On 2:59 PM, Ryan Johnson wrote:
> On 2:59 PM, Jon TURNEY wrote:
>> I look forward to reading your patches :-)
> I think it's still rather premature to be cooking up a patch, 
> unfortunately -- I'm not convinced I know yet where the real problem 
> lies. Without some data to back up my speculation (which seems hard to 
> come by), any patch I might write would have a high probability of 
> joining other accumulated band-aids such as reserve_upto().
>
> Open questions (for my ignorant self, at least) include:
> - Does Windows always load a given dll at the same address when its 
> base address is already occupied?
> - Does fork() always load DLLs in the same order that the parent 
> loaded them?
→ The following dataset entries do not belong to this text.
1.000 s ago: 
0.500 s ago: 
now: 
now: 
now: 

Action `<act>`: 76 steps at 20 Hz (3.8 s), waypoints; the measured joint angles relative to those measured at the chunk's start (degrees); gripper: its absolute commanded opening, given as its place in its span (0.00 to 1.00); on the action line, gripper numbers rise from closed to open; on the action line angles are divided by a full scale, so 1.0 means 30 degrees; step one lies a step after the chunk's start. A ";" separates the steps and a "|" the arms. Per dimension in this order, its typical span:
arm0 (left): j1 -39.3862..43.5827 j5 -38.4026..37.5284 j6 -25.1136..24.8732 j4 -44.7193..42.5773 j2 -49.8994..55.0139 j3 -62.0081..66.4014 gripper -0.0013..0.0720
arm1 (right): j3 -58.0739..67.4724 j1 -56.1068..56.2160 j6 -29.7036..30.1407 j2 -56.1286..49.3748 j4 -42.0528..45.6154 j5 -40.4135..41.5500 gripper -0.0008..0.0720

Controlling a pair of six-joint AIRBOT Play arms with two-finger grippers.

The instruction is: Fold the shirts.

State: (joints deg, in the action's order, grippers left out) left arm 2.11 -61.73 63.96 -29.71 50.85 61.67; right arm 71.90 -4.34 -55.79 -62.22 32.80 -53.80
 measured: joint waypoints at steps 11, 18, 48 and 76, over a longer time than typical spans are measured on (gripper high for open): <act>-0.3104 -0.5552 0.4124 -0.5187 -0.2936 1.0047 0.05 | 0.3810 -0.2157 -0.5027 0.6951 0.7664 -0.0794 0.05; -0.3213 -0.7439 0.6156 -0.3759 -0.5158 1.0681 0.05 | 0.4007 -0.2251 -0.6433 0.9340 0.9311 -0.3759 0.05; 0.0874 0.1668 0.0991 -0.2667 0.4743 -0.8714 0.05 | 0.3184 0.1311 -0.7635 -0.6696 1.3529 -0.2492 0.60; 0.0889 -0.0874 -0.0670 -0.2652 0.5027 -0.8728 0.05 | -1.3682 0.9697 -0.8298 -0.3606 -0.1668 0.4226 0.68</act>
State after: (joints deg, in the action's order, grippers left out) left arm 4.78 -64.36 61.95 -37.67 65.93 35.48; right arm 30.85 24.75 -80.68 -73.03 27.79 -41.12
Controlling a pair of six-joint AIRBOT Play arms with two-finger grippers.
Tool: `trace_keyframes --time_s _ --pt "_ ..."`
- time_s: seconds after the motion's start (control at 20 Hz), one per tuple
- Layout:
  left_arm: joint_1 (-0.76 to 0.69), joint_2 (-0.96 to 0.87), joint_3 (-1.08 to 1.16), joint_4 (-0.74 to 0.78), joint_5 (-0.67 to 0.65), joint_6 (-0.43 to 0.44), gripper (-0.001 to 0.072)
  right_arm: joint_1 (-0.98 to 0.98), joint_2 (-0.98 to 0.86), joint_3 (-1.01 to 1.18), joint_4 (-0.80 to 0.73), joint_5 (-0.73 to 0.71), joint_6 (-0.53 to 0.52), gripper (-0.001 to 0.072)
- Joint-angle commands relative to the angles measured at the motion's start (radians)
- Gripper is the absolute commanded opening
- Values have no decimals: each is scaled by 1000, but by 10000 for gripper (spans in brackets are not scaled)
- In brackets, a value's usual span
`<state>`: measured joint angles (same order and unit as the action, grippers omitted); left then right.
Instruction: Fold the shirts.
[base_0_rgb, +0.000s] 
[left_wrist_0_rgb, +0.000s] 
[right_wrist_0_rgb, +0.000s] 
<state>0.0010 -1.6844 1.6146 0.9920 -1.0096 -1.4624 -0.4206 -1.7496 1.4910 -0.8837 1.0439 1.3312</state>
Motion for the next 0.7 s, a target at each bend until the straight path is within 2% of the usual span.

This would probably be helpful to know even in cases 
> where no error arises, because it's a necessary precursor to fork 
> failures, and the code seems to assume it's true.
> - Is it ever possible for fork() to unload BLODA dlls?
> - Do injected dlls arrive before or after statically-linked dlls? Or 
> can it be either one?
> - At fork time, does cygwin mogrify some generic child process to look 
> like the parent, or is the child another "normal" run of the parent's 
> executable image followed by plastic surgery to make heap, stack, etc. 
> match? I had been assuming the former, but should probably ask.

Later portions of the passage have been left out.